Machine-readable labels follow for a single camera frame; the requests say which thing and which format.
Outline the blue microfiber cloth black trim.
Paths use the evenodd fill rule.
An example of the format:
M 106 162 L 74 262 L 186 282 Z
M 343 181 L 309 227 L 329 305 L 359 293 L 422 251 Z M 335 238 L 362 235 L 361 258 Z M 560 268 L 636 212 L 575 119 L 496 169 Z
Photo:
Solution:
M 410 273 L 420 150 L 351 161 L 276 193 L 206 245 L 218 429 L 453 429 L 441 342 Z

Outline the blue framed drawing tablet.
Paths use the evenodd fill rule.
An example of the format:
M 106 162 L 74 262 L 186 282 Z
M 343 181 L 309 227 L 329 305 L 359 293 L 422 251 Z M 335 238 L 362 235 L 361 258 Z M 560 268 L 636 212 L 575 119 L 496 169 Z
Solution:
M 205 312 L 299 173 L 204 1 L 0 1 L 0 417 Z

...

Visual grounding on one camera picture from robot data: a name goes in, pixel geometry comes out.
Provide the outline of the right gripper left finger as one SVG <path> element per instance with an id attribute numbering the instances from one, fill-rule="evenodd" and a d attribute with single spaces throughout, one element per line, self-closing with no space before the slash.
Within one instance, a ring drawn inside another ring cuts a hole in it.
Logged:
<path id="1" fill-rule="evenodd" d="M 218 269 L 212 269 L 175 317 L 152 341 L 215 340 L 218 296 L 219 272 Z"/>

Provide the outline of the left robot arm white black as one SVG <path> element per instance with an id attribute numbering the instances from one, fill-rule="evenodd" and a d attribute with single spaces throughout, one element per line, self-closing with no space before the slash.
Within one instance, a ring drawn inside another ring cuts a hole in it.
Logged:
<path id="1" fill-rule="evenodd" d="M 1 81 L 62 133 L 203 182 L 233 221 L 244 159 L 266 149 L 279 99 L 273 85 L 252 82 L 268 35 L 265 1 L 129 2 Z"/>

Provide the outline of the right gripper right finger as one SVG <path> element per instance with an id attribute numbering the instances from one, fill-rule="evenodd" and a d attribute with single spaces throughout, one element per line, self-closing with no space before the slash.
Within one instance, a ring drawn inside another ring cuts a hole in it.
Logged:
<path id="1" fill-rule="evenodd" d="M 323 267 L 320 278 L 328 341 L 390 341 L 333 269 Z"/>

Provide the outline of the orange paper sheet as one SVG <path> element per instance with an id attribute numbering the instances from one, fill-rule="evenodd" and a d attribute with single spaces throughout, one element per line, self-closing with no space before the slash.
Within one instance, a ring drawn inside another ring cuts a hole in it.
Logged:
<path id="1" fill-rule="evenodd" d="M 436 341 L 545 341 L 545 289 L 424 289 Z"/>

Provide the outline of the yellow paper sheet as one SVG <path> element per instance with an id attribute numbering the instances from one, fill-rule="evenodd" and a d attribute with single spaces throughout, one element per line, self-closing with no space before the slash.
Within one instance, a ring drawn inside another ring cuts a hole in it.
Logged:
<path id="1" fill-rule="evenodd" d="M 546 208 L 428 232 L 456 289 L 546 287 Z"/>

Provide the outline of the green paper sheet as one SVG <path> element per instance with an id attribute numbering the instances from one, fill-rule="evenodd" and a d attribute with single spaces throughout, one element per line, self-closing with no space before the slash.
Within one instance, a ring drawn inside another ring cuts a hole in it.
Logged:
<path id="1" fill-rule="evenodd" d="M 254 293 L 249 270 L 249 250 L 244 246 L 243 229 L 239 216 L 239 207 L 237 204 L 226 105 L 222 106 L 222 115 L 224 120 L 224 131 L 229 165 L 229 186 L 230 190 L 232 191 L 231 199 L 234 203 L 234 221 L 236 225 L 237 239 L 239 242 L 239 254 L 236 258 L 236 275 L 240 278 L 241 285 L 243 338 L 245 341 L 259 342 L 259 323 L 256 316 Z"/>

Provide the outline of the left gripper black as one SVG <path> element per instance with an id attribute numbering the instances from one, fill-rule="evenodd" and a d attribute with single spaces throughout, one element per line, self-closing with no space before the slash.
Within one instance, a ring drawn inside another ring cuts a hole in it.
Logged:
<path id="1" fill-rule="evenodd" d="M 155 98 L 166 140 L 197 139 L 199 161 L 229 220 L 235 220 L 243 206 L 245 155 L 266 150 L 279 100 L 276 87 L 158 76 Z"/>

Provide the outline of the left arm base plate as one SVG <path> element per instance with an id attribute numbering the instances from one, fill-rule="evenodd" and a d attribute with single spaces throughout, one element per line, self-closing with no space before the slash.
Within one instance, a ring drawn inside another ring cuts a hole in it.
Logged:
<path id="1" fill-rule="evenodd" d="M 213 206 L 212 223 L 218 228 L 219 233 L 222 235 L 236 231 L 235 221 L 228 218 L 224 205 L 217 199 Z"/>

---

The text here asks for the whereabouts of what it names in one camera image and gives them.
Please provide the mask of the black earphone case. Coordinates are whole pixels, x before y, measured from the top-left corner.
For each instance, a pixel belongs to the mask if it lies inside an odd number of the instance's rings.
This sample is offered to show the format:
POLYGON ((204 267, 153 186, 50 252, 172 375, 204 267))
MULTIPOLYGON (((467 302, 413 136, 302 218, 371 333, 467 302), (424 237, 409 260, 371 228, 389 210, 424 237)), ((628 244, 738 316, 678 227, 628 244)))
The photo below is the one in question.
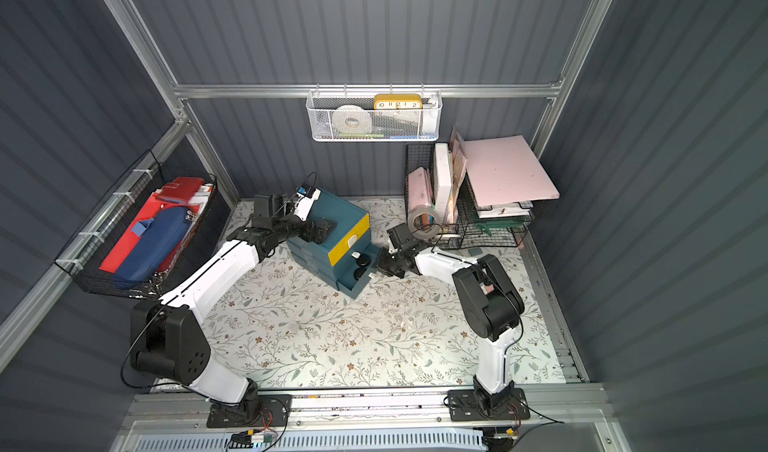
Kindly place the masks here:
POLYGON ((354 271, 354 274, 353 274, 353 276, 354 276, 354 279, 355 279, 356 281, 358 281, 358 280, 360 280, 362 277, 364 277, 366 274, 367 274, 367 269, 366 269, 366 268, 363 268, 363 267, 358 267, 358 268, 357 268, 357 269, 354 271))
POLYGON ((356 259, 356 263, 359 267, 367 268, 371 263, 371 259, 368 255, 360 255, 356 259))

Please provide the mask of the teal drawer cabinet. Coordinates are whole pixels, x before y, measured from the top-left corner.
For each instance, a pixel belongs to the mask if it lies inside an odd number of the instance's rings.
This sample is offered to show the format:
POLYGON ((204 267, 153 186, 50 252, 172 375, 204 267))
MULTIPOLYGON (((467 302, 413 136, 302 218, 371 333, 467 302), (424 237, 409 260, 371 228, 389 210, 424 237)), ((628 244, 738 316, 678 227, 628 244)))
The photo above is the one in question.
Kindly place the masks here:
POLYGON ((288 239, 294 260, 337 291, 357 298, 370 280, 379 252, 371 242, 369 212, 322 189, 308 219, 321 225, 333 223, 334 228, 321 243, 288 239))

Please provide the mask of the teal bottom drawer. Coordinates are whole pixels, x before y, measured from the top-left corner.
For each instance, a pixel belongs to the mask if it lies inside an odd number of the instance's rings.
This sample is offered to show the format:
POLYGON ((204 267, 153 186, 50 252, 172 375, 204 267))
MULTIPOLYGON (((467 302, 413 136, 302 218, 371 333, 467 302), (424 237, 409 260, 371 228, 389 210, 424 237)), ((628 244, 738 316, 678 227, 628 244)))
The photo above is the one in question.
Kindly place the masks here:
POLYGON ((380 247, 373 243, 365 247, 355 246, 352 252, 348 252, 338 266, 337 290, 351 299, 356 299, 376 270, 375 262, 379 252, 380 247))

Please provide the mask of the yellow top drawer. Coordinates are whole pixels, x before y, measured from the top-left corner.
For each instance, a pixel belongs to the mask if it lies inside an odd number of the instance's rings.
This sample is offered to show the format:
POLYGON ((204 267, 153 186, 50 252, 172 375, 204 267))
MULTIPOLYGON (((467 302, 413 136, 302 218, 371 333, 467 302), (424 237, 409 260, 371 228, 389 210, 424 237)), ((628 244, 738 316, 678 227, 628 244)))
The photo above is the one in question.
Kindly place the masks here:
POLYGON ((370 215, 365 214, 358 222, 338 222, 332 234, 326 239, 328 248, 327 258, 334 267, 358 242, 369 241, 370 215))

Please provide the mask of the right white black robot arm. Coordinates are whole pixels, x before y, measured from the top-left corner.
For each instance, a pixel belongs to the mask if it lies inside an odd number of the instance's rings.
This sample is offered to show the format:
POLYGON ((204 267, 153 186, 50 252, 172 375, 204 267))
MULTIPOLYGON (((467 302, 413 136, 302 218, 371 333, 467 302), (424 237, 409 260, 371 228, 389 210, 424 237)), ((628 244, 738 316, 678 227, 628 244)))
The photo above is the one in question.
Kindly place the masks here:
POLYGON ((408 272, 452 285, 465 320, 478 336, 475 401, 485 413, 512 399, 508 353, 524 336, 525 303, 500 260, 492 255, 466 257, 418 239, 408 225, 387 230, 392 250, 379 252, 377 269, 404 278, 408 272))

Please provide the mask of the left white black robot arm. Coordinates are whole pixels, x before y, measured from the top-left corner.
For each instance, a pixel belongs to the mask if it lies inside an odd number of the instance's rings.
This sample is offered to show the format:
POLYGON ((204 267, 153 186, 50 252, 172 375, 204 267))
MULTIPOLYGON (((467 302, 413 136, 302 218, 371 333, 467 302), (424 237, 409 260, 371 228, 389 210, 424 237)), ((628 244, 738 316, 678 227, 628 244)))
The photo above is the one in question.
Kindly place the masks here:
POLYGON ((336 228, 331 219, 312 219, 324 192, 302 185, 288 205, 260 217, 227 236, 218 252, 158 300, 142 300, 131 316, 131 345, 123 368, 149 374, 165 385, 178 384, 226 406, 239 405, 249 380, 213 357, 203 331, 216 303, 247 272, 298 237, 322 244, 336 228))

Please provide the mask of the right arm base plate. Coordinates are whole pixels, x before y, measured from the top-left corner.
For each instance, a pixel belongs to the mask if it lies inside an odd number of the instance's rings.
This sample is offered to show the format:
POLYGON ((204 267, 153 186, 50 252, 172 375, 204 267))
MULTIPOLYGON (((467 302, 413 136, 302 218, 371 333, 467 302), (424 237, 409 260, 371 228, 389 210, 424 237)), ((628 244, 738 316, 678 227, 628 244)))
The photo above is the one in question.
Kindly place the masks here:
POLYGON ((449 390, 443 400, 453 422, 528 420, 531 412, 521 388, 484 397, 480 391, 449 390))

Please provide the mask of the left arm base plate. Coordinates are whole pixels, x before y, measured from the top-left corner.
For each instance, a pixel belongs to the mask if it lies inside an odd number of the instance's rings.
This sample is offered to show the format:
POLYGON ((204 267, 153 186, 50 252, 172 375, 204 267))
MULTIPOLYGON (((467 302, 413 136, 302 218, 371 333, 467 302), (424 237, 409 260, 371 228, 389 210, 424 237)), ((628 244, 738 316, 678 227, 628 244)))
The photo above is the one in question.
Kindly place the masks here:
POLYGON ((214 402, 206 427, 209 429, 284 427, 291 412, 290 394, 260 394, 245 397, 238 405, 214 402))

### EXERCISE REQUIREMENTS
Each line of the records that holds the word "camera" should be copied out.

### SOLUTION
Machine-readable labels follow for a single camera frame; the requests say which thing and which format.
Visual grounding on one camera picture from robot data: a name goes in, pixel geometry comes out.
The text here asks for the whereabouts of what it names in one camera image and gives them.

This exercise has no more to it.